At the country level, Protection Clusters convene at least quarterly with Areas of Responsibility, key operational partners, and relevant stakeholders to undertake collective analysis. They assess the severity of each of the 15 standard protection risks through a combination of independent expert surveys at subnational level (value-judgement elicitation) and convergence of evidence. This produces the Protection Analysis Updates — identifying the 5 most critical protection risks per operation — which feed into the GPC's quarterly Global Protection Updates and inform the Humanitarian Programme Cycle.
Extreme Severity: The Five Most Critical Protection Crises
The October 2025 Global Protection Update identifies five operations where populations experience overlapping patterns of violence, exclusion, and deprivation at extreme levels. In these contexts, the PAF's risk equation operates at maximum: threats are pervasive and systematic, vulnerability factors compound across age, gender, and displacement status, and response capacity is collapsing under funding and access constraints.

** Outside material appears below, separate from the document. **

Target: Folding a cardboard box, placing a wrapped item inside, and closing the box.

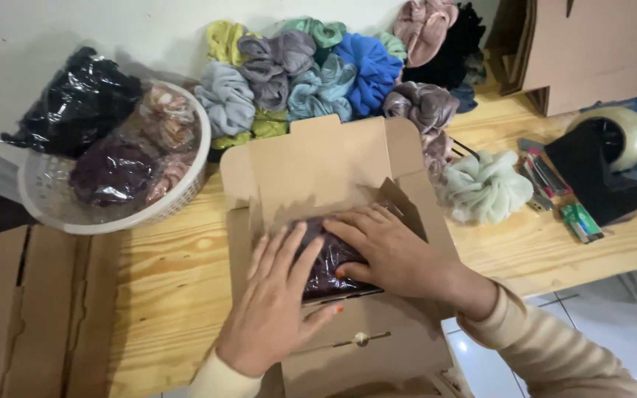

| Operation | Key Protection Risks | Scale | Funding Gap |
|---|---|---|---|
| 🇸🇩 Sudan | Attacks on civilians (air/drone strikes), GBV, forced recruitment of children, enforced disappearance | ~25M displaced | >80% |
| 🇨🇩 DRC | Violence in N/S Kivu, child recruitment, forced displacement, sexual violence | 6.4M IDPs | >70% |
| 🇵🇸 oPt (Gaza) | Famine, attacks on civilian infrastructure, siege, forced displacement, collective punishment | 2.3M affected | >75% |
| 🇲🇲 Myanmar | Conflict escalation, attacks on civilians, mines/ERW, forced displacement, earthquake impact | 3.4M displaced | >65% |
| 🇺🇦 Ukraine | Attacks on civilian infrastructure, mines/ERW, forced displacement, psychosocial distress | 14.6M in need | >50% |
Strengthening Humanitarian Situation Monitoring: Recommendations
The gap between the sophistication of monitoring frameworks and the political will to act on their findings defines the central paradox of contemporary protection practice. The data architecture exists — from the PAF's analytical logic to PRISM's integrated datasets. The challenge is ensuring this evidence translates into funded, timely, and accountable protection responses.